Nas semanas seguintes, os médicos dos hospitais Roosevelt e Bellevue e da prisão de Riker's Island medicam-no à força. Apesar disso, veem-no a fazer flexões, despido e algemado a uma cama, a pedir a enfermeiras que se deitem com ele ou que o tratem por "Abacaba". Assina "Jesus", na lista da biblioteca, e surge vestido de cuecas e com um lençol ao pescoço, como se fosse um super-herói.

Os especialistas da defesa diagnosticam-lhe "desordem bipolar", agravada por um "episódio maníaco". O psicólogo da acusação encontra uma "desordem de personalidade não especificada". Mas perturbações mentais não o tornam inimputável: segundo a lei americana, é preciso provar que ele não sabia que os seus atos estavam errados.

O veredito

Quando o julgamento começa finalmente, a 5 de outubro deste ano, torna-se uma "batalha de especialistas", segundo a procuradora. Os três homens são questionados, em depoimentos que chegam a durar mais de quatro dias, sobre o que se passou na mente de Renato. A questão não tem uma resposta definitiva. Os jurados, nos corredores, mostram-se exasperados.

Maxine Rosenthal vai desaparecendo dentro dos seus monocromáticos conjuntos saia-casaco. No início do julgamento, o advogado de defesa, David Touger, aproveita cada oportunidade para influenciar o júri. Numa conversa com jornalistas, chega a dizer que "Renato pôs na boca os testículos de Castro" e a descrição surge nas páginas do tabloide The New York Post, mas, nos últimos dias, as suas palavras perdem vigor.

Oito semanas depois, defesa e acusação apresentam as alegações finais. Ambas apelam ao senso comum do júri. Rosenthal garante que a "atuação" do jovem é "digna de um Oscar". Touger encena o crime, ruidosamente, e pede aos doze americanos do júri que imaginem "um jovem, que todos descrevem como calmo e educado, em pé, no meio do quarto, com os braços esticados e os testículos sangrentos de Castro nas mãos".

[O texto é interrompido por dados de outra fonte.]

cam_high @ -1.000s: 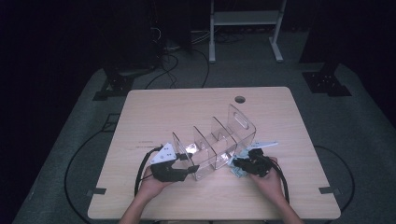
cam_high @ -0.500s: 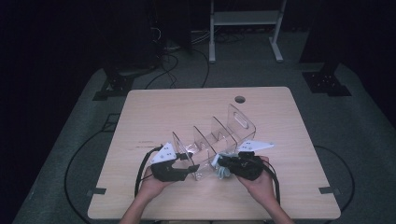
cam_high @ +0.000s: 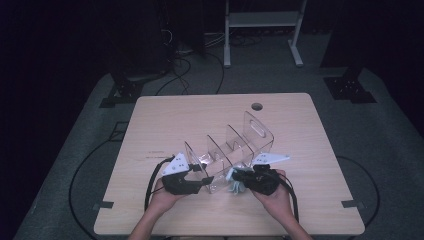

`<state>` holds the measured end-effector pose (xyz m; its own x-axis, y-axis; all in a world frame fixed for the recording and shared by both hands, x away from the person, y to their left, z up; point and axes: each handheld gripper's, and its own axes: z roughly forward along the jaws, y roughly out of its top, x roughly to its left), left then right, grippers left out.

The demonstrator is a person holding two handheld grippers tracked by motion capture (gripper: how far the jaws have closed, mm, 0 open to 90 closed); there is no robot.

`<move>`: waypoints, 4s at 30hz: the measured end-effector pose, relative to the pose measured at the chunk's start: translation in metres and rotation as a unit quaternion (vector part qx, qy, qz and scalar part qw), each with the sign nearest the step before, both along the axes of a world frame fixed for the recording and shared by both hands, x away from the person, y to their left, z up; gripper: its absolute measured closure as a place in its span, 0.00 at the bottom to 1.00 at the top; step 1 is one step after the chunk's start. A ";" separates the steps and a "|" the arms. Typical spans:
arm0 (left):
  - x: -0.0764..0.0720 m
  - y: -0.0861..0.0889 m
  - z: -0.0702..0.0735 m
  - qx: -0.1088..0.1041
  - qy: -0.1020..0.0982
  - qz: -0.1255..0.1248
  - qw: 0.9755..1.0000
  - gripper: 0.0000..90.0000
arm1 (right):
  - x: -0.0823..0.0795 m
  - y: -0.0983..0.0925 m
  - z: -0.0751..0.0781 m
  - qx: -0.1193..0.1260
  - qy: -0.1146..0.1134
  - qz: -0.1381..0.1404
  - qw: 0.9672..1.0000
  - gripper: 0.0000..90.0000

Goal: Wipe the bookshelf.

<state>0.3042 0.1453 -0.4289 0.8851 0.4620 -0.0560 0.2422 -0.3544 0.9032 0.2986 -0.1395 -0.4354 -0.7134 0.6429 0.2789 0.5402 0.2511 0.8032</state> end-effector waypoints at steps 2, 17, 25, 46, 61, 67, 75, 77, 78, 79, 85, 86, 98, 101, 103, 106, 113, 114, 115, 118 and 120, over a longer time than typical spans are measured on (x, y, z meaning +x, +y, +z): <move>0.000 0.000 0.000 0.001 0.000 0.000 1.000 0.51 | 0.002 0.003 -0.011 -0.013 0.011 0.001 1.000 0.92; 0.000 0.001 0.000 0.002 0.000 0.000 1.000 0.51 | 0.013 0.012 -0.045 -0.058 0.053 0.004 0.997 0.92; 0.001 0.001 0.000 0.003 0.000 0.000 1.000 0.51 | 0.010 0.008 -0.029 -0.032 0.033 0.005 0.999 0.92; 0.000 0.001 0.000 0.003 0.001 -0.001 1.000 0.51 | 0.013 0.008 -0.038 -0.038 0.054 0.006 0.998 0.92; 0.001 0.001 0.000 0.000 0.002 -0.002 1.000 0.51 | 0.013 0.003 -0.026 -0.013 0.044 0.008 0.999 0.91; 0.001 0.001 0.000 -0.002 0.005 0.000 1.000 0.51 | 0.018 0.007 -0.044 -0.035 0.071 0.011 0.997 0.91; 0.001 0.002 0.001 -0.001 0.007 -0.001 1.000 0.51 | 0.015 0.005 -0.036 -0.019 0.056 0.010 0.998 0.91; 0.001 0.002 0.001 0.000 0.008 -0.001 1.000 0.51 | 0.018 0.010 -0.054 -0.055 0.078 0.010 0.995 0.91; 0.001 0.002 0.001 0.000 0.008 -0.001 1.000 0.51 | 0.019 0.009 -0.056 -0.049 0.081 0.010 0.995 0.92; 0.001 0.002 0.001 0.000 0.008 -0.001 1.000 0.51 | 0.019 0.008 -0.052 -0.044 0.083 0.009 0.996 0.92; 0.001 0.002 0.001 -0.002 0.008 -0.004 1.000 0.51 | 0.016 0.008 -0.045 -0.040 0.063 0.007 0.997 0.92; 0.001 0.002 0.001 -0.001 0.008 -0.004 1.000 0.51 | 0.017 0.009 -0.049 -0.049 0.069 0.008 0.996 0.92; 0.001 0.003 0.001 0.000 0.009 -0.003 1.000 0.51 | 0.015 0.009 -0.052 -0.064 0.052 0.000 0.997 0.91; 0.001 0.003 0.001 -0.001 0.008 -0.003 1.000 0.51 | 0.014 0.008 -0.048 -0.054 0.051 0.000 0.997 0.92; 0.001 0.003 0.001 -0.001 0.008 -0.003 1.000 0.51 | 0.012 0.005 -0.038 -0.040 0.039 0.002 0.998 0.92; 0.001 0.003 0.001 0.000 0.008 -0.004 1.000 0.51 | 0.010 -0.003 -0.032 -0.012 0.050 0.000 0.999 0.92; 0.001 0.003 0.001 0.000 0.008 -0.004 1.000 0.51 | 0.005 -0.007 -0.026 -0.009 0.040 0.001 0.999 0.91; 0.001 0.003 0.001 0.001 0.008 -0.004 1.000 0.51 | 0.006 -0.009 -0.027 -0.009 0.043 0.000 0.999 0.92; 0.001 0.003 0.001 0.001 0.008 -0.005 1.000 0.51 | 0.007 -0.010 -0.028 -0.011 0.046 -0.001 0.999 0.92; 0.001 0.003 0.002 0.001 0.008 -0.005 1.000 0.51 | 0.010 -0.014 -0.030 -0.010 0.053 -0.007 0.999 0.91; 0.001 0.002 0.001 0.001 0.008 -0.003 1.000 0.51 | 0.009 -0.019 -0.026 0.008 0.053 -0.011 0.998 0.91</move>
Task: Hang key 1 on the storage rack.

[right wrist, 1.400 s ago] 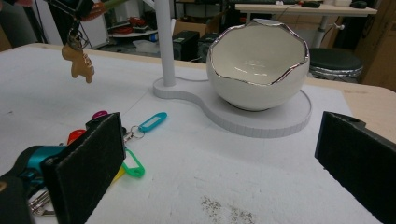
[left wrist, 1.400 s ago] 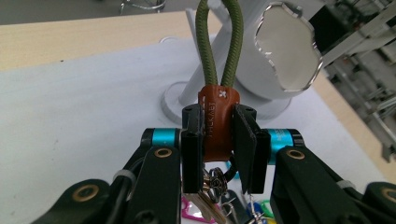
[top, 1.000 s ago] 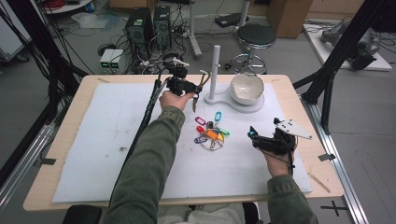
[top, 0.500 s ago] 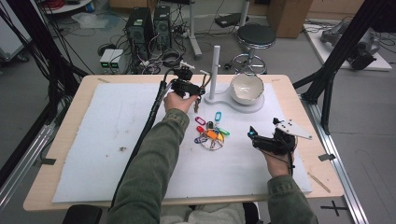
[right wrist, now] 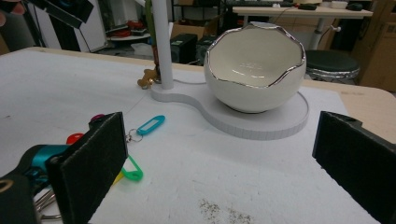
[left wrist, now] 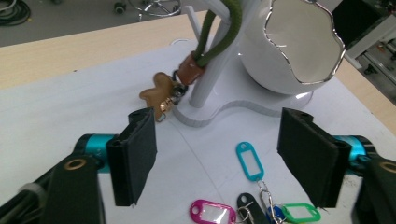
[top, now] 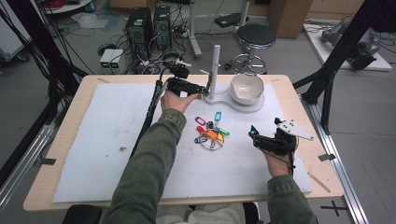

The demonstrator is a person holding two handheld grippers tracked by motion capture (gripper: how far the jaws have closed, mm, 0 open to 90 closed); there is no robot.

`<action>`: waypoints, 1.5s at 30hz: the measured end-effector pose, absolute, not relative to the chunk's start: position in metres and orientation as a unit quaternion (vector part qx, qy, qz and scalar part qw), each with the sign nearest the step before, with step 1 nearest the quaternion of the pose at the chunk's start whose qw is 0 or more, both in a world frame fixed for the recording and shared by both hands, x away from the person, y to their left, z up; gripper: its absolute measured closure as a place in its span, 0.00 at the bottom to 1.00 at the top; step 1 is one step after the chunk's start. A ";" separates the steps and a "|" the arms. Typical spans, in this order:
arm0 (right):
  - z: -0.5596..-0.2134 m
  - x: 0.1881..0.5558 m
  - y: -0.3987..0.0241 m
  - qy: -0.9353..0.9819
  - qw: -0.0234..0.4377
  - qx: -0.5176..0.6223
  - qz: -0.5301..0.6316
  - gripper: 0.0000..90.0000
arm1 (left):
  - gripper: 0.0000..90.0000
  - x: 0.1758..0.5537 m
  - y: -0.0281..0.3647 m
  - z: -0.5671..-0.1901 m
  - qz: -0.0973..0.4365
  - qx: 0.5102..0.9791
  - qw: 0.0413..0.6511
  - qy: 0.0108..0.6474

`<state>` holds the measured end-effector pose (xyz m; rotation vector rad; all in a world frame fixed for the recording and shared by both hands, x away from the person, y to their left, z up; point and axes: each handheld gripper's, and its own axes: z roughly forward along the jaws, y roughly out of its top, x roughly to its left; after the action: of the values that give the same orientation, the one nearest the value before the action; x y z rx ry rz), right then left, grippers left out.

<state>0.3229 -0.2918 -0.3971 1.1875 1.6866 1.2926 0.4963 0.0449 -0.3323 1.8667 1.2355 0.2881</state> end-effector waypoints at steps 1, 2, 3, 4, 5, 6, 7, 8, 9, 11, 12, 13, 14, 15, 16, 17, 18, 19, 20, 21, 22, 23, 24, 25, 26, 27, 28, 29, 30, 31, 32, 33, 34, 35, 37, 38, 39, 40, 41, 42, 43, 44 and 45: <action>-0.397 0.323 -0.292 0.648 0.346 0.461 0.498 0.02 | 0.19 0.496 0.047 -0.333 0.119 0.747 0.424 0.498; -0.397 0.323 -0.292 0.648 0.347 0.462 0.498 0.02 | 0.16 0.495 0.050 -0.334 0.124 0.745 0.423 0.501; -0.397 0.323 -0.293 0.647 0.346 0.462 0.499 0.02 | 0.14 0.494 0.051 -0.335 0.125 0.743 0.423 0.504; -0.397 0.323 -0.293 0.646 0.346 0.463 0.498 0.02 | 0.13 0.493 0.053 -0.336 0.129 0.743 0.422 0.504; -0.397 0.323 -0.293 0.646 0.346 0.463 0.499 0.02 | 0.11 0.492 0.056 -0.336 0.134 0.740 0.420 0.508; -0.397 0.323 -0.293 0.646 0.346 0.464 0.499 0.02 | 0.07 0.491 0.058 -0.337 0.136 0.739 0.419 0.509; -0.397 0.323 -0.293 0.645 0.346 0.464 0.499 0.02 | 0.06 0.491 0.060 -0.337 0.138 0.739 0.418 0.510; -0.397 0.323 -0.292 0.644 0.347 0.464 0.499 0.02 | 0.06 0.490 0.062 -0.337 0.136 0.738 0.418 0.511; -0.397 0.323 -0.293 0.644 0.347 0.464 0.499 0.02 | 0.06 0.489 0.064 -0.337 0.140 0.737 0.418 0.512; -0.397 0.323 -0.292 0.644 0.346 0.465 0.499 0.02 | 0.06 0.487 0.070 -0.338 0.138 0.733 0.421 0.516; -0.397 0.322 -0.293 0.644 0.347 0.464 0.500 0.02 | 0.04 0.486 0.071 -0.338 0.138 0.733 0.417 0.520; -0.397 0.322 -0.293 0.644 0.346 0.465 0.500 0.02 | 0.02 0.485 0.073 -0.338 0.138 0.734 0.416 0.519; -0.397 0.322 -0.293 0.644 0.346 0.464 0.500 0.02 | 0.02 0.485 0.074 -0.338 0.136 0.734 0.416 0.519; -0.397 0.322 -0.293 0.644 0.346 0.465 0.500 0.02 | 0.02 0.483 0.077 -0.338 0.137 0.735 0.415 0.519; -0.397 0.322 -0.293 0.644 0.345 0.466 0.499 0.02 | 0.02 0.481 0.079 -0.338 0.141 0.734 0.415 0.518; -0.397 0.323 -0.292 0.644 0.345 0.466 0.499 0.02 | 0.02 0.480 0.080 -0.338 0.141 0.734 0.416 0.517; -0.397 0.323 -0.292 0.644 0.345 0.466 0.499 0.02 | 0.02 0.479 0.082 -0.338 0.139 0.735 0.417 0.517; -0.397 0.323 -0.292 0.645 0.346 0.465 0.498 0.02 | 0.02 0.477 0.084 -0.337 0.141 0.736 0.415 0.516; -0.397 0.323 -0.293 0.647 0.345 0.464 0.497 0.02 | 0.02 0.475 0.086 -0.337 0.144 0.736 0.414 0.515; -0.397 0.323 -0.292 0.647 0.341 0.466 0.497 0.02 | 0.02 0.474 0.087 -0.336 0.144 0.738 0.415 0.513; -0.398 0.323 -0.292 0.648 0.342 0.466 0.497 0.02 | 0.02 0.472 0.088 -0.336 0.146 0.737 0.416 0.513; -0.398 0.323 -0.292 0.648 0.342 0.466 0.497 0.02 | 0.02 0.471 0.090 -0.336 0.148 0.737 0.417 0.511; -0.398 0.323 -0.292 0.648 0.341 0.466 0.497 0.02 | 0.02 0.469 0.091 -0.336 0.149 0.737 0.418 0.510; -0.398 0.323 -0.292 0.648 0.342 0.465 0.497 0.02 | 0.02 0.468 0.092 -0.336 0.150 0.738 0.416 0.509; -0.398 0.323 -0.292 0.649 0.342 0.464 0.496 0.02 | 0.02 0.466 0.094 -0.336 0.151 0.742 0.414 0.505; -0.398 0.323 -0.292 0.649 0.342 0.464 0.496 0.02 | 0.02 0.465 0.094 -0.337 0.151 0.741 0.415 0.506; -0.398 0.323 -0.292 0.649 0.342 0.464 0.496 0.02 | 0.02 0.464 0.096 -0.337 0.151 0.742 0.414 0.505; -0.398 0.323 -0.291 0.649 0.341 0.465 0.496 0.02 | 0.02 0.462 0.097 -0.338 0.151 0.742 0.415 0.505; -0.398 0.323 -0.291 0.649 0.341 0.465 0.496 0.02 | 0.02 0.462 0.098 -0.338 0.150 0.744 0.413 0.504; -0.398 0.323 -0.291 0.649 0.340 0.466 0.496 0.02 | 0.02 0.461 0.099 -0.338 0.151 0.746 0.410 0.503; -0.398 0.323 -0.291 0.649 0.340 0.466 0.496 0.02 | 0.02 0.459 0.100 -0.339 0.153 0.747 0.408 0.502; -0.398 0.323 -0.291 0.650 0.339 0.466 0.496 0.02 | 0.02 0.458 0.101 -0.339 0.153 0.749 0.406 0.500; -0.398 0.323 -0.291 0.651 0.339 0.465 0.495 0.02 | 0.02 0.456 0.102 -0.339 0.152 0.750 0.406 0.499; -0.398 0.324 -0.291 0.652 0.341 0.464 0.494 0.02 | 0.02 0.456 0.102 -0.339 0.152 0.751 0.406 0.497; -0.398 0.324 -0.291 0.652 0.339 0.464 0.494 0.02 | 0.02 0.453 0.104 -0.339 0.155 0.754 0.404 0.494; -0.398 0.324 -0.291 0.652 0.339 0.465 0.494 0.02 | 0.02 0.452 0.104 -0.339 0.156 0.753 0.404 0.495; -0.398 0.324 -0.291 0.653 0.339 0.464 0.494 0.02 | 0.02 0.452 0.105 -0.339 0.158 0.754 0.403 0.494; -0.398 0.324 -0.291 0.653 0.339 0.464 0.494 0.02 | 0.02 0.451 0.106 -0.340 0.162 0.753 0.401 0.496; -0.399 0.324 -0.291 0.653 0.339 0.464 0.493 0.02 | 0.02 0.451 0.107 -0.340 0.161 0.753 0.401 0.496; -0.399 0.324 -0.291 0.653 0.339 0.464 0.493 0.02 | 0.02 0.450 0.108 -0.341 0.161 0.753 0.402 0.495; -0.398 0.324 -0.291 0.653 0.339 0.464 0.494 0.02 | 0.02 0.449 0.109 -0.341 0.163 0.751 0.403 0.497; -0.398 0.324 -0.291 0.653 0.340 0.464 0.493 0.02 | 0.02 0.448 0.111 -0.341 0.164 0.752 0.403 0.495; -0.398 0.324 -0.291 0.652 0.343 0.463 0.493 0.02 | 0.02 0.448 0.111 -0.341 0.163 0.753 0.403 0.494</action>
<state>0.3236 -0.2912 -0.3983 1.2046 1.6938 1.2814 0.4479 0.1115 -0.3410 1.9022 1.2473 0.4105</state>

O júri reúne. Se a decisão não for unânime, o julgamento terá de recomeçar. Seis horas depois, um papel chega à sala de tribunal. O funcionário lê que o júri chegou a um veredito e exclama: "A sério?"

Todos se ajeitam no banco. A sala enche-se. Renato entra, depois de duas semanas de ausência voluntária. Alguns jornalistas tentam filmar o momento e são expulsos. A porta-voz do júri levanta-se. Quando o juiz pergunta se chegaram a um veredito, está a chorar e soluça: "Culpado."

Seabra não reage. Uns minutos depois, olha para a mãe e ela estica uma mão na sua direção, pedindo-lhe calma. Quando é levado pela polícia, acena-lhe com a cabeça, como fez em todas as sessões. Odília coloca as mãos em posição de oração, encosta os dedos aos lábios, e envia um último beijo ao filho.